> **Problem to solve**: The word "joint" marks the lines to find; copy every such line from the data below.

> **Data extract**:

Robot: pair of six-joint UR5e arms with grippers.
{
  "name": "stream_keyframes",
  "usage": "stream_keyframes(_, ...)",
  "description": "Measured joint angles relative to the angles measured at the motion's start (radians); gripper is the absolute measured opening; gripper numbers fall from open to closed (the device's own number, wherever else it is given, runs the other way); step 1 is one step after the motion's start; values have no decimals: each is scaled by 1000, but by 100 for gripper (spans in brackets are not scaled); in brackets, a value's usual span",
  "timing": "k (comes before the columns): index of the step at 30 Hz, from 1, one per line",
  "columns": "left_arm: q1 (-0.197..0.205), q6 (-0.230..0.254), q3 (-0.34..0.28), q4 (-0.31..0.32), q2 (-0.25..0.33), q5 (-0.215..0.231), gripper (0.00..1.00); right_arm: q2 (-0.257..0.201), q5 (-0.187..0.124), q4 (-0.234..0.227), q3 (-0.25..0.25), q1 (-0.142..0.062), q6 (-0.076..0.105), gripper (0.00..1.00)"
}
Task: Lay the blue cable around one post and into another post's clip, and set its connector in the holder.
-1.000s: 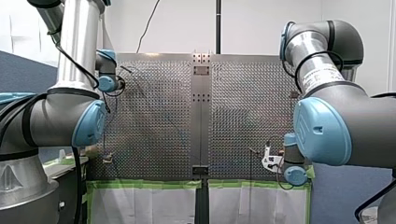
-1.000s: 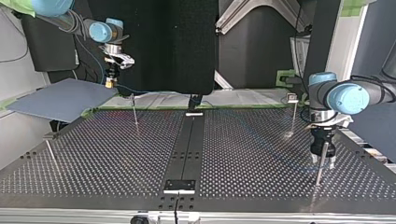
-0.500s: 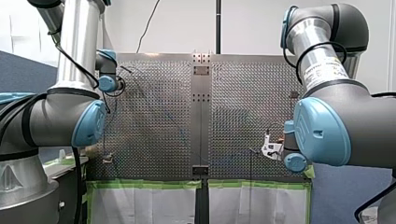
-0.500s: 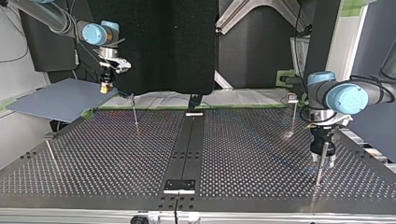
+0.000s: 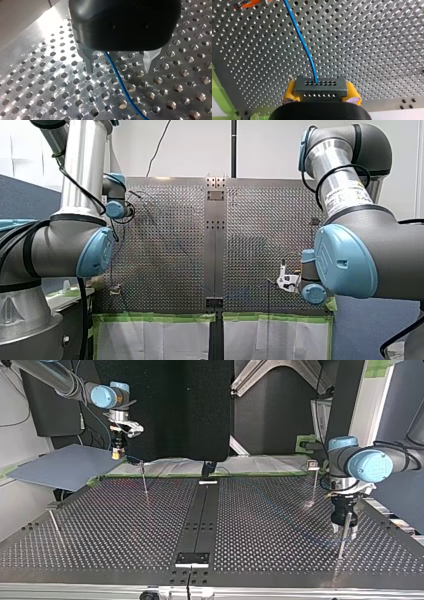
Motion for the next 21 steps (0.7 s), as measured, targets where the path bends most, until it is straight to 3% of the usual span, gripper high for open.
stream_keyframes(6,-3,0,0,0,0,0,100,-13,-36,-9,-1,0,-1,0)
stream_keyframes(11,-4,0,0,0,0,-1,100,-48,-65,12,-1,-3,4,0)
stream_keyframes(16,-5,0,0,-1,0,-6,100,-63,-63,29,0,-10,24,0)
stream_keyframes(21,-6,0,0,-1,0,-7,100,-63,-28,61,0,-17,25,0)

> **Completed task**:
Robot: pair of six-joint UR5e arms with grippers.
  "description": "Measured joint angles relative to the angles measured at the motion's start (radians); gripper is the absolute measured opening; gripper numbers fall from open to closed (the device's own number, wherever else it is given, runs the other way); step 1 is one step after the motion's start; values have no decimals: each is scaled by 1000, but by 100 for gripper (spans in brackets are not scaled); in brackets, a value's usual span",

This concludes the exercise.